Alerte coups d'états : Bruxelles s'apprête à renverser les gouvernements européens


La menace de coups d'états en cascade à l'encontre des pays membres de la zone euro s'est précisée le jeudi 18 octobre 2012. Cette menace, proférée par la chancelière allemande, Angela Merkel, devant son parlement, le Bundestag, fait suite à la ratification par de nombreuses démocraties d'Europe d'un texte qui portait en lui les germes de ce coup de force : le TSCG.
 
En effet, ce texte prévoyait d'ores et déjà une mise sous tutelle très stricte des budgets élaborés par des gouvernements démocratiquement élus et approuvés par les représentants des peuples européens afin qu'ils appliquent les programmes pour lesquels ils ont été élus.
 
Mais, la chancelière d'Allemagne, idéologiquement obsédée par le totem de la dette, totem mis en scène et instrumentalisé par des puissances financières malveillantes, vient de franchir un cap décisif dans l'abandon de la souveraineté des états et des peuples qu'ils représentent.

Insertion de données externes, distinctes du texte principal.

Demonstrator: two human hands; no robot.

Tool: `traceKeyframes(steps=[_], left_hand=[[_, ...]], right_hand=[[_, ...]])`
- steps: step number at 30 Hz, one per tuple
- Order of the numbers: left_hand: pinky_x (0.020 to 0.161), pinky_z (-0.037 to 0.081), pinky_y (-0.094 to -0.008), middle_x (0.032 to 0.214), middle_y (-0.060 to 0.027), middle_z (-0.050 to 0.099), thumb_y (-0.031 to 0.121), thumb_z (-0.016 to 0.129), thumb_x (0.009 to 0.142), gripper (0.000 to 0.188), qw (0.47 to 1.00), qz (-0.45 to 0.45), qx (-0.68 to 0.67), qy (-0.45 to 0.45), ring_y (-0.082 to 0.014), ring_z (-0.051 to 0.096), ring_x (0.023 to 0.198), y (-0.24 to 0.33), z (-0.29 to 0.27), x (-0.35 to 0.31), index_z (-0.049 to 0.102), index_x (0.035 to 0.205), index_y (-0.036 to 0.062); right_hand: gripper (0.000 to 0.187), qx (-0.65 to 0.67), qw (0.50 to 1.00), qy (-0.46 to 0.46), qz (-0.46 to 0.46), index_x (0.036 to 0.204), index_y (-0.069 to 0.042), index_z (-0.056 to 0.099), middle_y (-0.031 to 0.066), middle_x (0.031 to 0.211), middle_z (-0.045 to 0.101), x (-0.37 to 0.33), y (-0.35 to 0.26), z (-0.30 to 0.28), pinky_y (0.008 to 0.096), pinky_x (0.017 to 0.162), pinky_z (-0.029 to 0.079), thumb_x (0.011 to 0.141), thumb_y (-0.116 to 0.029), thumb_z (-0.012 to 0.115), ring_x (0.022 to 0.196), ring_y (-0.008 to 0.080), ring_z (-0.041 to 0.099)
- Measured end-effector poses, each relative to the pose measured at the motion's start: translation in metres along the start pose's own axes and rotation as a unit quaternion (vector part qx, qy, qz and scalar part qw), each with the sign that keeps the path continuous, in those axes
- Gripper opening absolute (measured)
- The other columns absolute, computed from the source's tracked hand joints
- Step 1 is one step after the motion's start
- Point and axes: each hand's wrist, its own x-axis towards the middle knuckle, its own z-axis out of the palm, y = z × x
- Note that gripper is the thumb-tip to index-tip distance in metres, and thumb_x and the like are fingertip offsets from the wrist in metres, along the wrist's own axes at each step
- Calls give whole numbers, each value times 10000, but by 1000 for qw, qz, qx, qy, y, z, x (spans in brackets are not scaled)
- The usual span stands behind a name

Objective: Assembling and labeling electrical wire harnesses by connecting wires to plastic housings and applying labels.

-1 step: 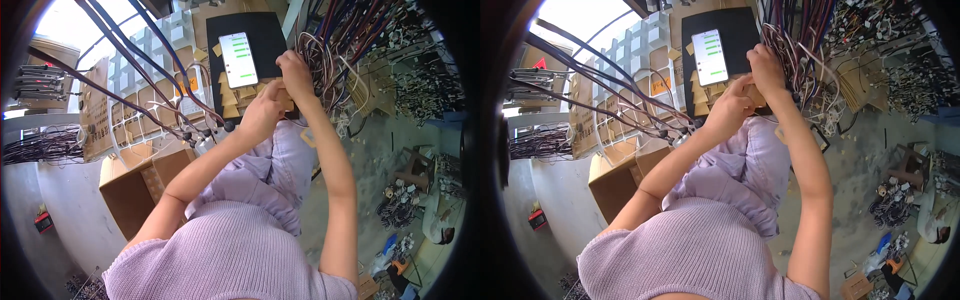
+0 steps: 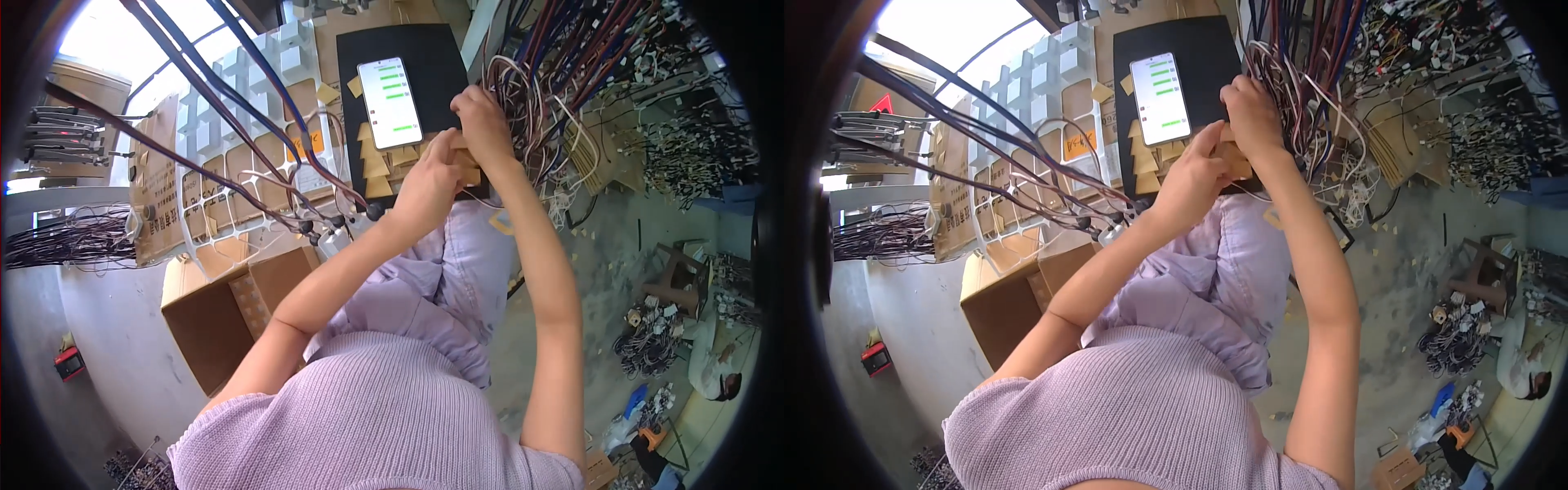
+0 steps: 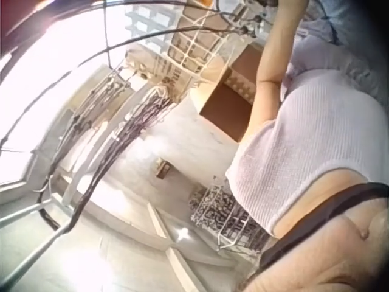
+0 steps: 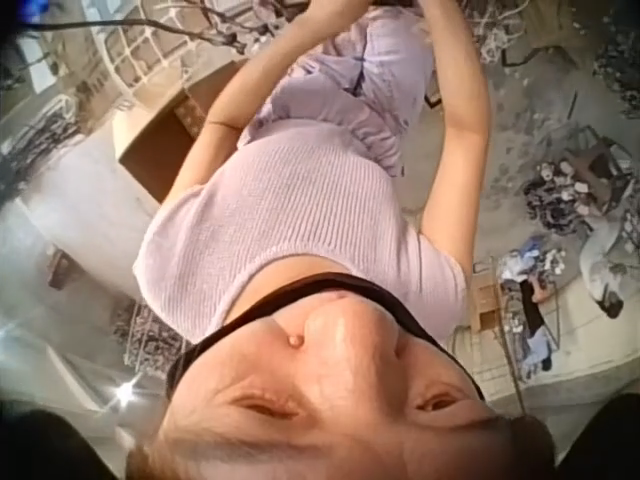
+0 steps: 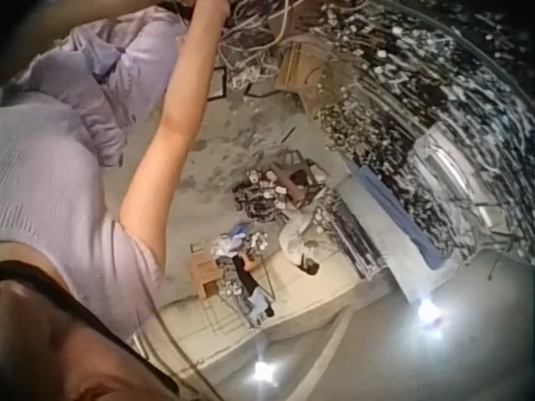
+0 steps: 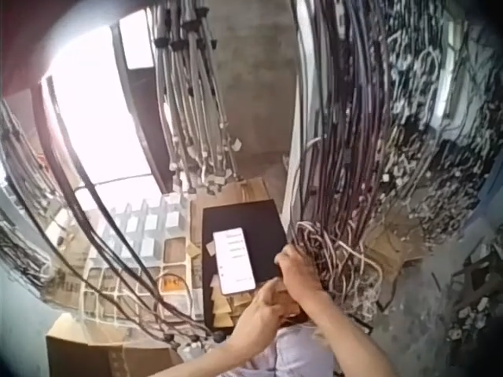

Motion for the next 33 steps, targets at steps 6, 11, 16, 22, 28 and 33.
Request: traceKeyframes(steps=[6, 11, 16, 22, 28, 33], left_hand=[[970, 445, -392, 1402, -274, 371, -4, 684, 703, 107, 996, -54, 65, 33, -410, 489, 1195, -7, 16, 2, 685, 810, -3], [945, 465, -374, 1403, -236, 382, -25, 699, 690, 115, 997, -74, -12, 16, -374, 530, 1159, -6, 9, 3, 685, 801, 4], [938, 468, -379, 1405, -229, 386, -17, 714, 689, 147, 995, -83, -48, 8, -369, 531, 1165, -15, 7, -1, 701, 831, 19], [919, 481, -375, 1404, -228, 382, -17, 708, 673, 139, 997, -71, -38, 8, -364, 540, 1150, -12, 6, -1, 701, 807, 18], [900, 490, -378, 1402, -209, 392, -23, 716, 672, 132, 996, -71, -48, 3, -353, 562, 1122, -14, 2, -1, 694, 799, 5], [879, 496, -358, 1375, -175, 442, -35, 684, 726, 106, 998, 10, -41, 43, -302, 576, 1100, 0, -1, -7, 663, 829, -24]], right_hand=[[96, -6, 994, -28, -101, 891, -52, 619, 81, 929, 565, 4, 9, -11, 373, 784, 477, 796, -49, 609, 934, 280, 564], [22, -115, 979, -25, -164, 789, -74, 561, 74, 873, 526, 9, 10, -8, 357, 681, 513, 767, -74, 561, 863, 246, 575], [35, -101, 976, -38, -187, 803, -47, 538, 100, 859, 509, 0, 11, 2, 346, 722, 504, 771, -59, 543, 854, 247, 561], [115, -45, 975, -12, -218, 857, -44, 544, 90, 1007, 589, -21, 12, -9, 372, 826, 479, 767, -96, 594, 965, 263, 579], [68, 177, 982, -11, -71, 836, -26, 562, 82, 1032, 580, -32, 5, -29, 378, 820, 478, 792, -64, 596, 936, 305, 580], [100, 265, 963, 36, 9, 881, -12, 577, 78, 997, 564, -50, -7, -37, 335, 733, 496, 794, -12, 627, 835, 251, 600]])
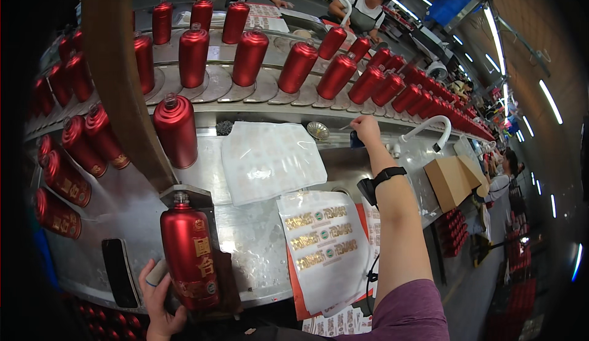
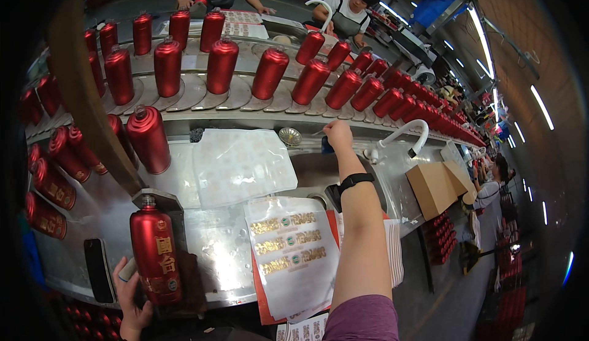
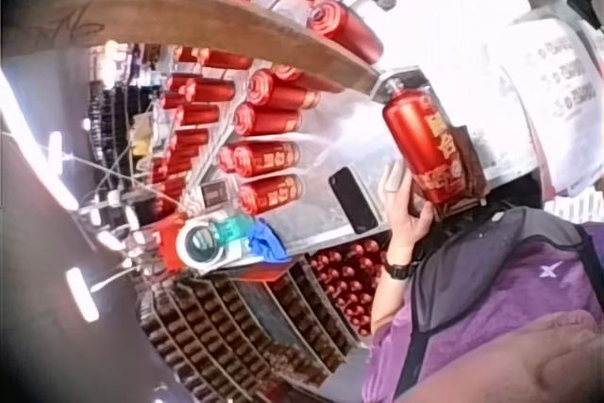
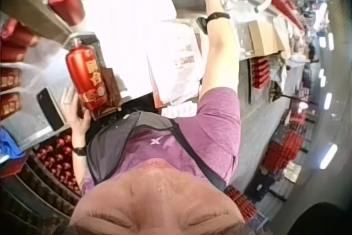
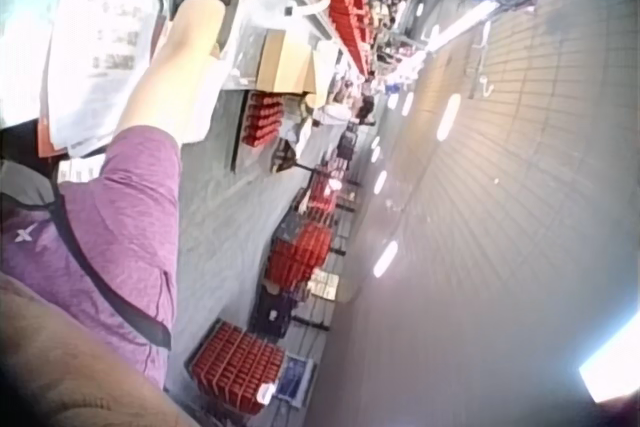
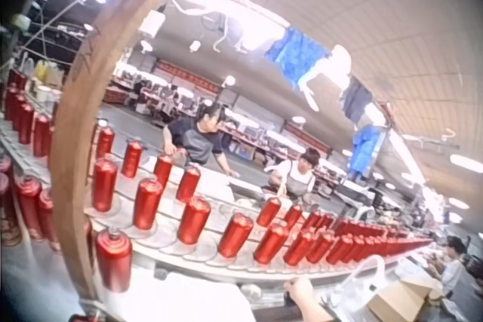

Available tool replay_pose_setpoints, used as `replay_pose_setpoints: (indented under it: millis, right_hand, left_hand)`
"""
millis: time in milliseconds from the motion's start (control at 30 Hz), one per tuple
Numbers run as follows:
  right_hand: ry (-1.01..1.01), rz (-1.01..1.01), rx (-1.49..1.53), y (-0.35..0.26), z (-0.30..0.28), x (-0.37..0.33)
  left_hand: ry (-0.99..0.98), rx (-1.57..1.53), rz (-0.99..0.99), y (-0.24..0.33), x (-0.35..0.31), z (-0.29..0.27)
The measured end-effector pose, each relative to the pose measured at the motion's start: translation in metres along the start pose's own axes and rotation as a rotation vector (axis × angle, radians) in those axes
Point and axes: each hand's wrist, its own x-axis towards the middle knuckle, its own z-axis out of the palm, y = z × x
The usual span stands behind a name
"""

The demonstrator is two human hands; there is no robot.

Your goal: The person picks up a red bottle from a table, places it on a stand, and peels a label from a sheet. They apply the label to the bottle, press it down with a blue tool, and dip the tool into a sink.

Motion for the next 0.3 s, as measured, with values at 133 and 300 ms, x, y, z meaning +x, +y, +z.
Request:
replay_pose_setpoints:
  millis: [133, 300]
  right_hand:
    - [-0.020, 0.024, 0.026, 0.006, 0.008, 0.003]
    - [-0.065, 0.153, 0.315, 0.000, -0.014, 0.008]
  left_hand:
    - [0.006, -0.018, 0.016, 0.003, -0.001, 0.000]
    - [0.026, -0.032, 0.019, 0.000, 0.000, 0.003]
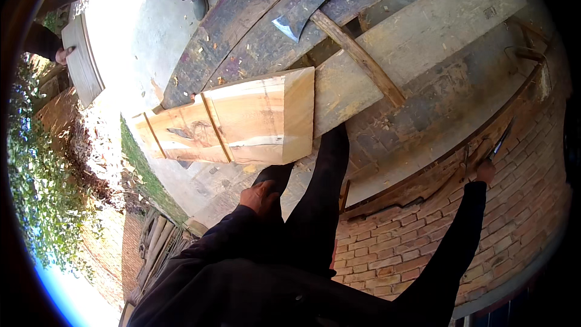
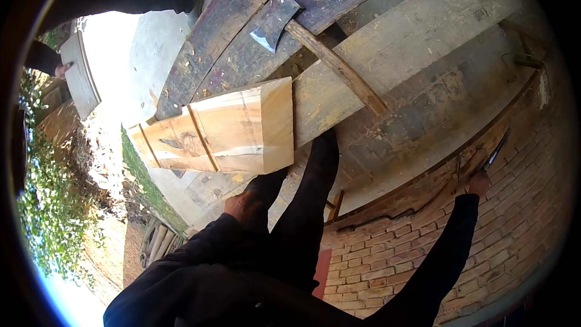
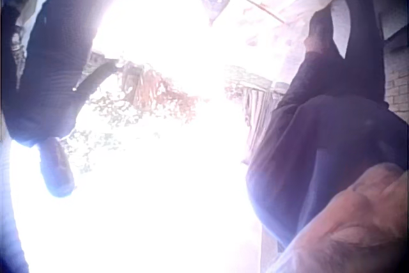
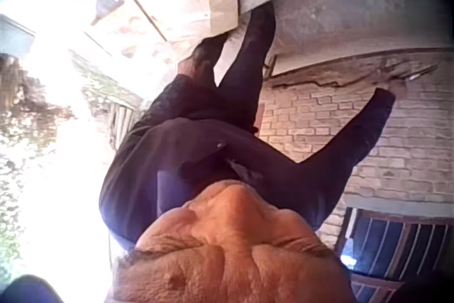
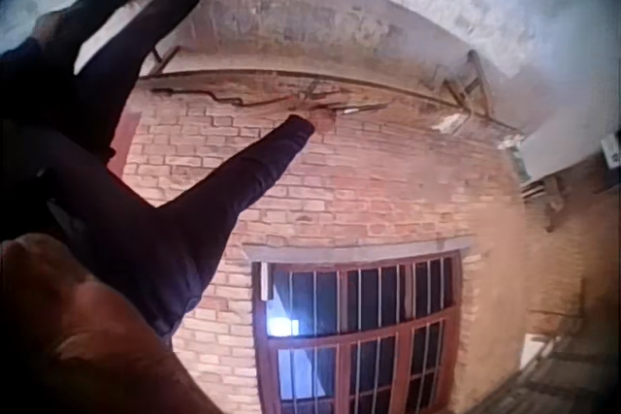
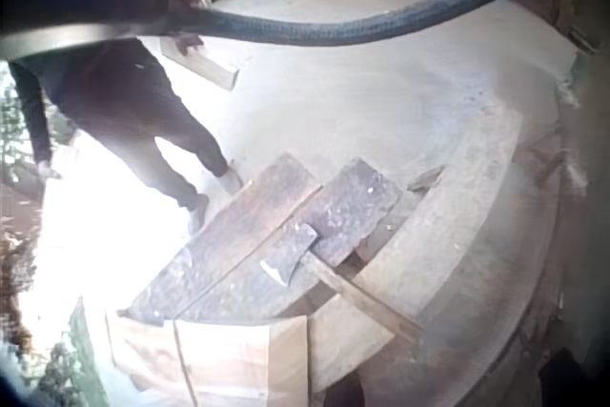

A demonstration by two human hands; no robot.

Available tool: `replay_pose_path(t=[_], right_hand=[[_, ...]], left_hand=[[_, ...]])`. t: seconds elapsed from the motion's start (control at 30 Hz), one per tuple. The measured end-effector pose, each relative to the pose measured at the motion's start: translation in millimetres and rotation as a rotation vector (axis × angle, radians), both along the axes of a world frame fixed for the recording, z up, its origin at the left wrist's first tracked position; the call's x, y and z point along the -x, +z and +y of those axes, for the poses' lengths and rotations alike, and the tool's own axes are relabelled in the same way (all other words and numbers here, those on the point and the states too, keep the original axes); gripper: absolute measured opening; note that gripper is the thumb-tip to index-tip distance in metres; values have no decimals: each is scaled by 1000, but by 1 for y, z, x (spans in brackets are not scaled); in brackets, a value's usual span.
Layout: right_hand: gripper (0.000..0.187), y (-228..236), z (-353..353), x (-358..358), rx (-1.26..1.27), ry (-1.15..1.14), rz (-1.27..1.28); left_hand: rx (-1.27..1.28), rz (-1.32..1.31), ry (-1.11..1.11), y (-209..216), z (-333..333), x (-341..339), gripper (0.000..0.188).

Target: The person fits wooden components together by hand, checking the alignment of joints and then using a hammer to secure one piece into place on a larger wooden frame.

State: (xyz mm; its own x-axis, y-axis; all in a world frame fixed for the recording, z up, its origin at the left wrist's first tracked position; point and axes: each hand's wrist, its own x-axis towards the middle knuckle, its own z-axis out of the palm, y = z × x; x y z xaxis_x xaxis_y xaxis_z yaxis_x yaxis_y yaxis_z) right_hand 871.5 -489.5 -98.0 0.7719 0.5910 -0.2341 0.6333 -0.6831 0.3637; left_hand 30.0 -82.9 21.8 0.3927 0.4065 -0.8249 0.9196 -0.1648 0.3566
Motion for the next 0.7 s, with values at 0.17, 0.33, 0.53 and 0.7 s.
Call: replay_pose_path(t=[0.17, 0.33, 0.53, 0.7], right_hand=[[50, -30, 55, 71, 80, -396, 17], [57, -2, 113, 94, -117, -618, -27], [50, -1, 123, 67, 153, -391, 61], [46, 77, 167, 78, -234, -466, -63]], left_hand=[[9, 126, -23, 32, 13, -25, 40], [-22, 108, -14, 35, 24, -42, 38], [-103, -4, -24, 25, 23, -47, 38], [-242, -196, -53, 46, 38, -82, 41]])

Ainsi exige-t-elle que des supers commissaires politiques, non élus et échappant à tout contrôle, supervisent les politiques économiques des pays membres de la zone euro. Ces commissaires politiques de conviction néolibérale auraient le pouvoir d'invalider les orientations politiques et économiques des gouvernements issus d'élections libres. Pire, ils auraient la possibilité d'invalider les budgets votés par les parlements et de les réorienter en fonction de la ligne fixée par le polit bureau des commissaires néolibéraux de Bruxelles.
 
Pourtant, au moment des processus de ratification du TSCG, beaucoup avaient pressenti le danger d'un tel coup de force, certains l'avaient même annoncé. Ils n'ont jamais été véritablement entendus par les gouvernements alors que les peuples, de leur côté, avaient parfaitement compris les terribles enjeux de ce traité. Par centaines de milliers, d'Athènes à Madrid, en passant par Lisbonne et Paris, ils ont cherché à ouvrir les yeux de leurs gouvernants. Mais ces derniers sont restés sourds, aveugles et surtout muets face aux risques.
 
Aujourd'hui ils sont au pied du mûr. Seront-ils capables de défendre leurs démocraties respectives ? Telle est ce jour la question que se posent les partisans d'une Europe des peuples, une Europe écologique, sociale, solidaire et surtout démocratique. Car force est de constater que la chancelière d'Allemagne et les commissaires du bureau politique de Bruxelles sont, jusque là, toujours parvenus à leurs fins. Ils ont même obtenu de certains gouvernements fraîchement élus des revirements et des renoncements spectaculaires quant à leurs promesses de plaider pour une Europe plus humaine.
 
Plus que jamais, les peuples d'Europe sont en alerte et préparent partout où ils le peuvent, des mobilisations. A gauche pour de vrai ! nous formulons le souhait qu'ils soient enfin entendus comme le 14 novembre prochain où ils adresseront aux commissaires politiques de Bruxelles un avertissement sans précédent en décrétant une grève générale illimitée.